The peace candle is lit on the second week. There is an amazing song played primarily during the holiday season. The first lines take us from world peace to inner peace. “Let there be peace on earth, and let it begin with me; let there be peace on earth, the peace that was meant to be.” What if we felt that kind of peace inside of us? The Apostle Paul in Philippians 4:6-7 tells us, “Do not worry about anything, but in everything by prayer and supplication with thanksgiving let your requests be made known to God. And the peace of God, which surpasses all understanding, will guard your hearts and your minds in Christ Jesus.” (NRSV) Okay, when we turn this one inside out, we find encouragement not to stress over a given situation, to chat about it with God through prayer, remembering to find that nugget of gratitude. It’s like we look back to the hope candle and forward to the Christ candle to find that place where we experience peace. Then, when we really, truly feel peace, we can’t help but interact with others without defenses, power grabs, criticisms, judgment, or any of the other things that work against getting along. And…if we can find that sense of peace as we interact in our homes, our work, and our neighborhoods, maybe others will feel it and share it leading to that elusive peace on earth.

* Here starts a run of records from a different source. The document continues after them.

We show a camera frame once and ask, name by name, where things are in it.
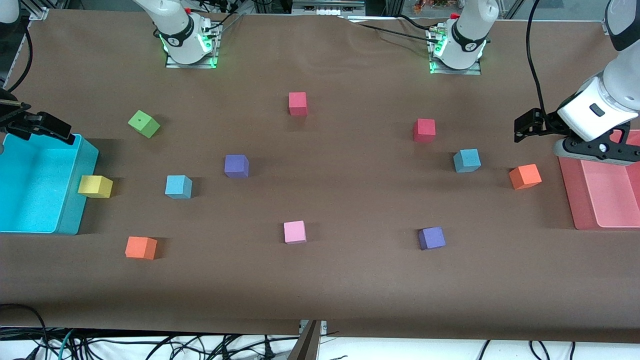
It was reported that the blue foam cube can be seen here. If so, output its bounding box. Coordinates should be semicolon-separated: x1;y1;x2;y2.
165;175;193;200
453;148;482;174

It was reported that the orange foam cube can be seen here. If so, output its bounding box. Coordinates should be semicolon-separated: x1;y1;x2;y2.
125;236;158;261
509;163;543;191

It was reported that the cyan plastic bin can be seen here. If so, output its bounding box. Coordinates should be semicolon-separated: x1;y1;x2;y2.
0;132;100;236

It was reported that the yellow foam cube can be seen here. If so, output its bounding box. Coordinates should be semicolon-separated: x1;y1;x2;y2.
77;175;114;199

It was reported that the pink plastic bin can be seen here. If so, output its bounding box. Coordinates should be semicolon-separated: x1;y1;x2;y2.
556;129;640;231

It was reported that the green foam cube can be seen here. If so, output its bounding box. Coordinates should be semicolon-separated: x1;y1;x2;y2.
128;110;161;139

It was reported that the red foam cube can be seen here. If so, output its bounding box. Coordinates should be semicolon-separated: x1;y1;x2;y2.
288;92;308;117
413;118;436;144

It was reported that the purple foam cube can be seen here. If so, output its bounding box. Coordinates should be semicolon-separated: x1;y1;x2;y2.
224;154;250;179
418;226;447;251

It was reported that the brown table cover sheet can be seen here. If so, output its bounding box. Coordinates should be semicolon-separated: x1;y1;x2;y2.
0;7;640;343

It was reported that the grey power strip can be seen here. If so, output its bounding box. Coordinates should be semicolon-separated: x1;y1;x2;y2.
292;0;366;16

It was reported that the pink foam cube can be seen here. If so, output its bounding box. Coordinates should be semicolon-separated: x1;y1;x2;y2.
283;220;307;245

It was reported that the dark brown angled bar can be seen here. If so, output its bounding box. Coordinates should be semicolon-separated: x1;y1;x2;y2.
287;320;323;360

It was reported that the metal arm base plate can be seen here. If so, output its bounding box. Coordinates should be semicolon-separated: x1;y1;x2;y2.
429;59;483;76
165;50;219;70

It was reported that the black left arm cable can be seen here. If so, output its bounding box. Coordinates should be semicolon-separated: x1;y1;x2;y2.
525;0;551;118

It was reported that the black cable on table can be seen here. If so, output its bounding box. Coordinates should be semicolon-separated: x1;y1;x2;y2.
340;14;441;43

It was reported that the thick black looped cable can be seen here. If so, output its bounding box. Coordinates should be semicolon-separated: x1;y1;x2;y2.
0;303;50;360

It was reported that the teal cable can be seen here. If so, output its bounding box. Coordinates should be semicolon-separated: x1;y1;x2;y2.
57;328;77;360

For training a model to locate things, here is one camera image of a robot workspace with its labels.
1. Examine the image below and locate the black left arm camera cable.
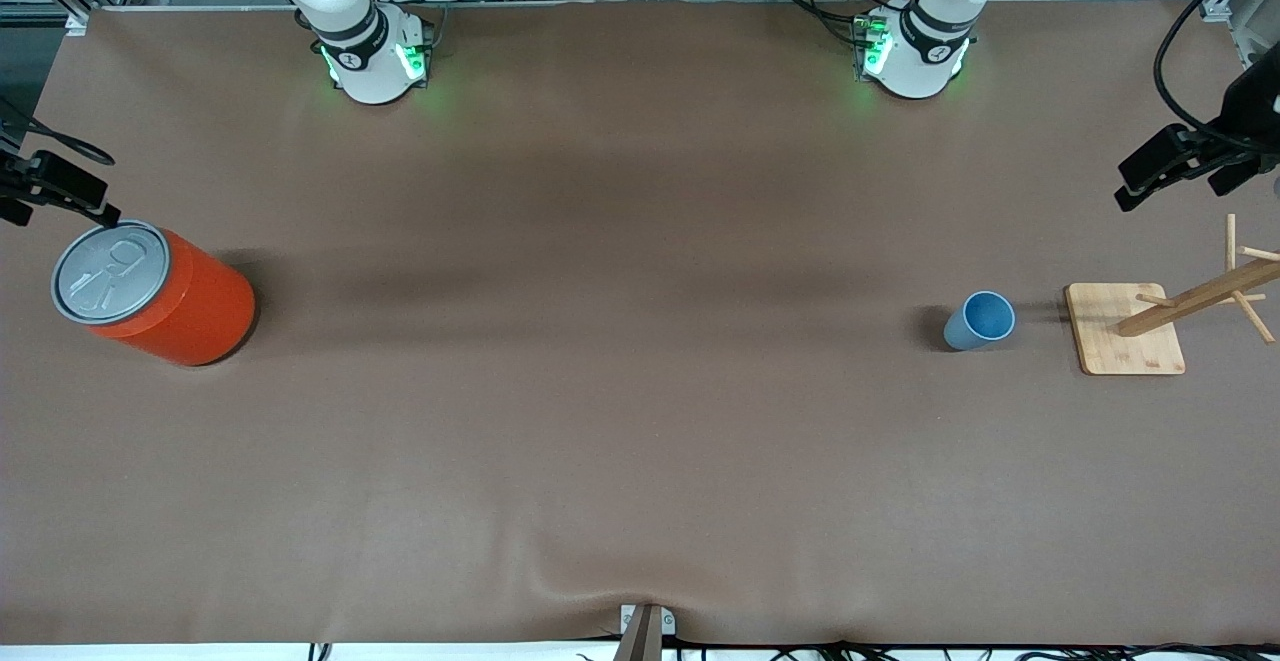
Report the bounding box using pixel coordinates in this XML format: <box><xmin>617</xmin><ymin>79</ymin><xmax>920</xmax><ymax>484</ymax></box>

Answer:
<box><xmin>1152</xmin><ymin>0</ymin><xmax>1280</xmax><ymax>154</ymax></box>

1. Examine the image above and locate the metal camera stand bracket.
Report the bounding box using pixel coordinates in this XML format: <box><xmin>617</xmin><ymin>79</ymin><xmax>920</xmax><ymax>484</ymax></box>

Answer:
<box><xmin>614</xmin><ymin>603</ymin><xmax>677</xmax><ymax>661</ymax></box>

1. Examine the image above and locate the light blue plastic cup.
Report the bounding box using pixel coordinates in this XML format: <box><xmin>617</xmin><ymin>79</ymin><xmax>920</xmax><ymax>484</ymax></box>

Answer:
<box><xmin>943</xmin><ymin>290</ymin><xmax>1017</xmax><ymax>352</ymax></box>

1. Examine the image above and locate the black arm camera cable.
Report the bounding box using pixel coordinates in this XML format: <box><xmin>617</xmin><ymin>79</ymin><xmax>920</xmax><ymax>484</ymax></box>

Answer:
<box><xmin>0</xmin><ymin>94</ymin><xmax>117</xmax><ymax>166</ymax></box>
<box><xmin>1152</xmin><ymin>0</ymin><xmax>1280</xmax><ymax>154</ymax></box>

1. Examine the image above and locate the large orange can container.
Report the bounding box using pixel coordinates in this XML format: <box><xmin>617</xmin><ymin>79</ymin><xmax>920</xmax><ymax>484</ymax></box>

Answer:
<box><xmin>50</xmin><ymin>219</ymin><xmax>258</xmax><ymax>369</ymax></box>

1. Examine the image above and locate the brown table mat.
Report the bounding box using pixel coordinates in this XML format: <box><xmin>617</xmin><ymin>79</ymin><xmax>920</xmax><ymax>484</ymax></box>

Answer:
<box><xmin>0</xmin><ymin>0</ymin><xmax>1280</xmax><ymax>648</ymax></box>

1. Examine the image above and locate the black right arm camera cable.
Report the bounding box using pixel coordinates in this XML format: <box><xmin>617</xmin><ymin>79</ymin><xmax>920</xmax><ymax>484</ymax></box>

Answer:
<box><xmin>0</xmin><ymin>94</ymin><xmax>117</xmax><ymax>166</ymax></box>

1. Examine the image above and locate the wooden mug tree rack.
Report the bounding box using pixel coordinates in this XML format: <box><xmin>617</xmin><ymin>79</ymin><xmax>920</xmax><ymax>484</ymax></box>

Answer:
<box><xmin>1064</xmin><ymin>213</ymin><xmax>1280</xmax><ymax>377</ymax></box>

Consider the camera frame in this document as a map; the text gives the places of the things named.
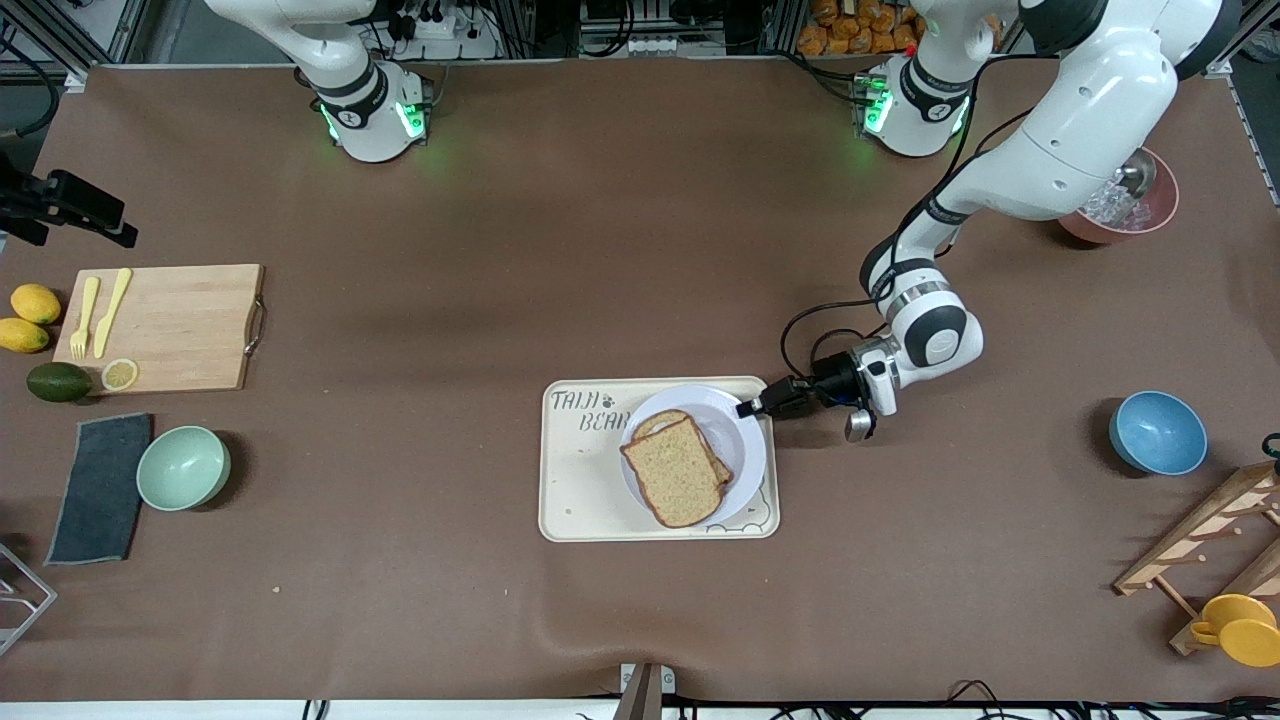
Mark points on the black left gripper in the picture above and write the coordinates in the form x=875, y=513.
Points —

Week three seems pretty obvious when as we come off of weeks one and two. How could we feel anything but joy when we realize hope and peace are possible? Romans 15:13 states, “May the God of hope fill you with all joy and peace in believing, so that by the power of the Holy Spirit you may abound in hope.” (NRSV) Interesting how these three words – hope, peace and joy – keep intertwining in and through and around Christ, who came to us as God incarnate.

It’s fitting that the last candle on the wreath is “love”. Think about it. The first letter to the Corinthians states, ““Love is patient and kind; love does not envy or boast; it is not arrogant or rude. It does not insist on its own way; it is not irritable or resentful; it does not rejoice at wrongdoing, but rejoices with the truth. Love bears all things, believes all things, hopes all things, endures all things.” (12: 4-8) This passage includes all of the candles on the wreath! Hope, peace, joy and love!

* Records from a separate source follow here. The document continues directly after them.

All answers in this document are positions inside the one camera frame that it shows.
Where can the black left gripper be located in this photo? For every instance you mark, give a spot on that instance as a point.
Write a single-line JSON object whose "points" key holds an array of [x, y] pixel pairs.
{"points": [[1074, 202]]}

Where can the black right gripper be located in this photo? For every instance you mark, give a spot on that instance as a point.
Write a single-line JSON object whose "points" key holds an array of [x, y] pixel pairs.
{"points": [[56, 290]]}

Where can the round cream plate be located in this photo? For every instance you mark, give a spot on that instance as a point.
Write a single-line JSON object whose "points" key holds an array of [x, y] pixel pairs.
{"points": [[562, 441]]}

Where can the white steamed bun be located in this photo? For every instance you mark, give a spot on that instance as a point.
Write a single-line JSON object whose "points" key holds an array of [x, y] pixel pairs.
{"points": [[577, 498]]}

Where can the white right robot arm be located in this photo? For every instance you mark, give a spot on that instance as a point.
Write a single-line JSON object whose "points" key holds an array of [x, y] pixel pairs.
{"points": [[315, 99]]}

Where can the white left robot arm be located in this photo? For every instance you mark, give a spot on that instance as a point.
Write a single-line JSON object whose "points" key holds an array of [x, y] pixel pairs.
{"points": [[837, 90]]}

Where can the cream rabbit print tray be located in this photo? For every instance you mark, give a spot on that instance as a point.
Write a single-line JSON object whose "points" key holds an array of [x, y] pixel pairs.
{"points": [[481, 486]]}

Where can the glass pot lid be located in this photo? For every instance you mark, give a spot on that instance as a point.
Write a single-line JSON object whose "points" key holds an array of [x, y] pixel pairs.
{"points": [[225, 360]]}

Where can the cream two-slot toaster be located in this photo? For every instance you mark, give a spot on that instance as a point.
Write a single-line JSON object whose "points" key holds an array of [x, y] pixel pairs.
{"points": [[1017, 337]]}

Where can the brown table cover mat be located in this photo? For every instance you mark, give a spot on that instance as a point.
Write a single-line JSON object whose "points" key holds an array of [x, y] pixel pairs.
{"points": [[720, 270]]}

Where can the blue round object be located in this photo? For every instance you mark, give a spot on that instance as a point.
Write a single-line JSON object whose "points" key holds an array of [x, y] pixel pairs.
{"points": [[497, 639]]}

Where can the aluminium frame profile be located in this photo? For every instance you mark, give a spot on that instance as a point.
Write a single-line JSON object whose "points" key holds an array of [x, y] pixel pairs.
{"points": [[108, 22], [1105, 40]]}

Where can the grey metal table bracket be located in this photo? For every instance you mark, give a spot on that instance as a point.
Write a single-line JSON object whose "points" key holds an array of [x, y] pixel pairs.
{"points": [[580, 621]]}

The final candle is found in the center of the wreath. Unlike the variety of colors and words assigned to the other four candles, this is always called the Christ candle and is always white. Christ is at the center of hope, peace, joy and love and hope, peace, joy and love all point to Christ. Imagine it as if Christ sparks energy and light into all of the other candles and they in turn build on that energy as it returns back toward Christ. It’s like breathing in and out or the ocean’s rhythms through its ebbs and tides. Christ at the center, humanity emulating Christ…back and forth until God’s will is achieved on earth as it is in heaven.

A simple wreath with a few candles guides us through the season of Advent, reminding us of what and who is important as we progress toward Christmas day. Take time each week to focus on the candle making it your mantra as you go about your business, your shopping, at home, at celebrations and in your quiet meditations.